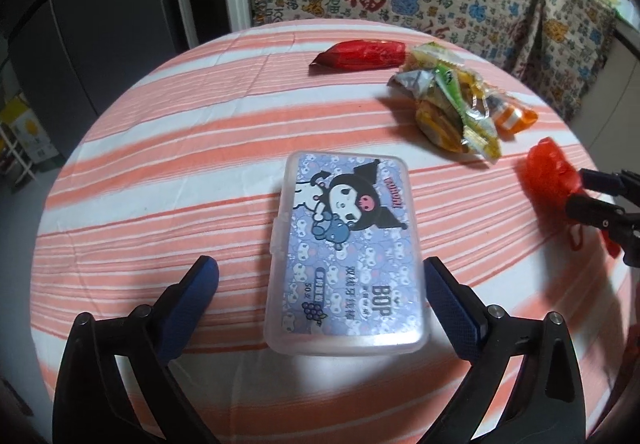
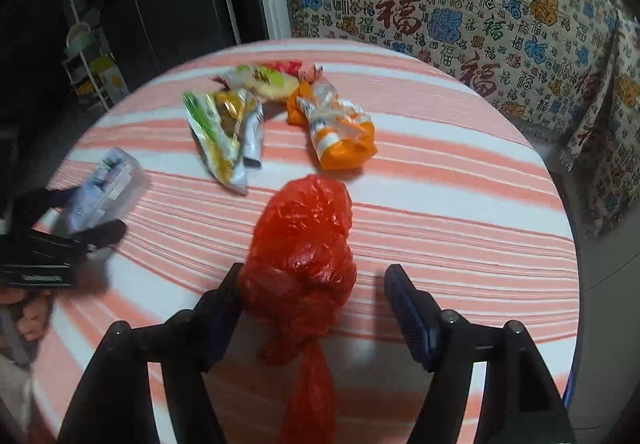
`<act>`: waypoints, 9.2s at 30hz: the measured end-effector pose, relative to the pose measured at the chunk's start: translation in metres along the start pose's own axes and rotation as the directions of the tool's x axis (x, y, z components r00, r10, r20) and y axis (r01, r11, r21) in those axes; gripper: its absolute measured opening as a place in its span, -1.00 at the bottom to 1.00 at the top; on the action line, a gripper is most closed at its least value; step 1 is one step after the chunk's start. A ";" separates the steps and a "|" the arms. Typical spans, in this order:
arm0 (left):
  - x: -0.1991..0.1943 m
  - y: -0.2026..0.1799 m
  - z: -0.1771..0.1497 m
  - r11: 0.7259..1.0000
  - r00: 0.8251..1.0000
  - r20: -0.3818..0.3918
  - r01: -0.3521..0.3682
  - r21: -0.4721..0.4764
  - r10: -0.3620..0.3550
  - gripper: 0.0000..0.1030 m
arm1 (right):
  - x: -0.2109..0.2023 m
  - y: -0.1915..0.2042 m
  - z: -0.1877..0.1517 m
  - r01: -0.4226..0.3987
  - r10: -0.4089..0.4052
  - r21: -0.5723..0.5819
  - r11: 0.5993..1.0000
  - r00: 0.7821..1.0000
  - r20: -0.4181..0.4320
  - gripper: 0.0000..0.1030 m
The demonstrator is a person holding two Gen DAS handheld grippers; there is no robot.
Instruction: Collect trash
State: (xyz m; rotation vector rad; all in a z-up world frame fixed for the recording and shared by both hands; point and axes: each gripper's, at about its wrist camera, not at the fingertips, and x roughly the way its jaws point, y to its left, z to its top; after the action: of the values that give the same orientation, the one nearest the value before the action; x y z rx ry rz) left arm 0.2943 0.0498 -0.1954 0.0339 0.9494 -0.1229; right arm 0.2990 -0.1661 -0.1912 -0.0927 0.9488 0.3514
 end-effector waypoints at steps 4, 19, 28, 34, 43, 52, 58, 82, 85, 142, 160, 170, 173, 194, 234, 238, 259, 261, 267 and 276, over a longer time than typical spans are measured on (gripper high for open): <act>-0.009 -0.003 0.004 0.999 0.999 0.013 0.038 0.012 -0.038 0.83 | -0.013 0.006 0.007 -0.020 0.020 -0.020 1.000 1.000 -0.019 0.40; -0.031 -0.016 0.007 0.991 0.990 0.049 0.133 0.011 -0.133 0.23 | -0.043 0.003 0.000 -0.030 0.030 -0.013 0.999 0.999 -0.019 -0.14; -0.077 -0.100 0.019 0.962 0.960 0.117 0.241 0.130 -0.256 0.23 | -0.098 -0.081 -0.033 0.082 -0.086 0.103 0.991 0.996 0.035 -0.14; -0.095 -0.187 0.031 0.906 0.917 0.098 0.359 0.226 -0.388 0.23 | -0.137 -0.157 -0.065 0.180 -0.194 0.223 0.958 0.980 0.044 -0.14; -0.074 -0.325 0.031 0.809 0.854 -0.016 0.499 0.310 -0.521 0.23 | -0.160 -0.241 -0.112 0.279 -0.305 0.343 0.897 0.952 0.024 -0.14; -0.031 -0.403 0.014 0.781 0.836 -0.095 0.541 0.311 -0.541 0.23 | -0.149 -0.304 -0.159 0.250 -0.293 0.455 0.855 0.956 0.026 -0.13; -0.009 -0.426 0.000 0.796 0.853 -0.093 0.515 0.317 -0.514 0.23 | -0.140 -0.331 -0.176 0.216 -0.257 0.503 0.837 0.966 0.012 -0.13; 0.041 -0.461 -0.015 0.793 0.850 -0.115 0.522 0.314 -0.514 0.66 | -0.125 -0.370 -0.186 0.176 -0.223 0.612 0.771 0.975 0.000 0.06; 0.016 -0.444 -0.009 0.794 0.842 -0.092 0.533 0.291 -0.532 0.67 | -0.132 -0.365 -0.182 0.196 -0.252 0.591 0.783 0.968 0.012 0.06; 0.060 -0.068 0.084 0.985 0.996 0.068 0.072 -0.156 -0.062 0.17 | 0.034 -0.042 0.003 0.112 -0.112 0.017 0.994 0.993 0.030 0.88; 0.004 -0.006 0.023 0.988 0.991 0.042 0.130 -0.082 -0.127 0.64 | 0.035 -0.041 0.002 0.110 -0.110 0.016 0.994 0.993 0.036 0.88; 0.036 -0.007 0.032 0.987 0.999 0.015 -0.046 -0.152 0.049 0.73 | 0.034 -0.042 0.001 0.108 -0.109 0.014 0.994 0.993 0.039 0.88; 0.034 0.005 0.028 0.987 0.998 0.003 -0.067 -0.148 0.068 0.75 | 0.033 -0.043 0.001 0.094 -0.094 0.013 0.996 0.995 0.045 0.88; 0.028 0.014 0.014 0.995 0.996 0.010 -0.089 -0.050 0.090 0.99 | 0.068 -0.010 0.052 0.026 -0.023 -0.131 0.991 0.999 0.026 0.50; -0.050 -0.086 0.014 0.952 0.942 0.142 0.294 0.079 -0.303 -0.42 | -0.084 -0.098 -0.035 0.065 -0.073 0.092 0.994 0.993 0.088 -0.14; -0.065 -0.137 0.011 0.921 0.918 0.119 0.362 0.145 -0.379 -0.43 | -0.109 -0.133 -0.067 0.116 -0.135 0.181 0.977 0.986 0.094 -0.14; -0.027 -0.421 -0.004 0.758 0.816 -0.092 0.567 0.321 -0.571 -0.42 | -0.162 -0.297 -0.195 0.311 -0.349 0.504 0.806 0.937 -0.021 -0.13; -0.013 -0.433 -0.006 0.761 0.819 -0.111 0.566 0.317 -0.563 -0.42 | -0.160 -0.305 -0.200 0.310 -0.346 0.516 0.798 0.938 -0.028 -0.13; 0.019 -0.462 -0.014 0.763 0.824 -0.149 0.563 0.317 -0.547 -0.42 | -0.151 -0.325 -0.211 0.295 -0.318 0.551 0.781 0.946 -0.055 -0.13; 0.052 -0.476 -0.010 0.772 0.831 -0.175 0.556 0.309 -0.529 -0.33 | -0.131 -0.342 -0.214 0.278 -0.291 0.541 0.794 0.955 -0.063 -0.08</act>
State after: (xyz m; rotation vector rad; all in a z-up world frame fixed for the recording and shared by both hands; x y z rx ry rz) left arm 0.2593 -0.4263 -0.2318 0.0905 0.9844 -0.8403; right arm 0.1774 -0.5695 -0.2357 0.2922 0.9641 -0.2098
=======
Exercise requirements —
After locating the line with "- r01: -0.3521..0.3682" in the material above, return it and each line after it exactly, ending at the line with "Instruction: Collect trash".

Output of the exercise —
  - r01: -0.3521..0.3682
  - r21: -0.4721..0.4764
  - r10: -0.3620..0.3550
  - gripper: 0.0000..0.1030 m
arm1 (right):
  - x: -0.2109..0.2023 m
  - y: -0.1915..0.2042 m
  - z: -0.1877..0.1517 m
  - r01: -0.4226..0.3987
  - r10: -0.4089..0.4052
  - r21: -0.5723..0.5819
  - r11: 0.5993..1.0000
  - r00: 0.7821..1.0000
  - r20: -0.4181..0.4320
  - gripper: 0.0000..0.1030 m
The demonstrator is a person holding two Gen DAS handheld grippers; there is no robot.
Instruction: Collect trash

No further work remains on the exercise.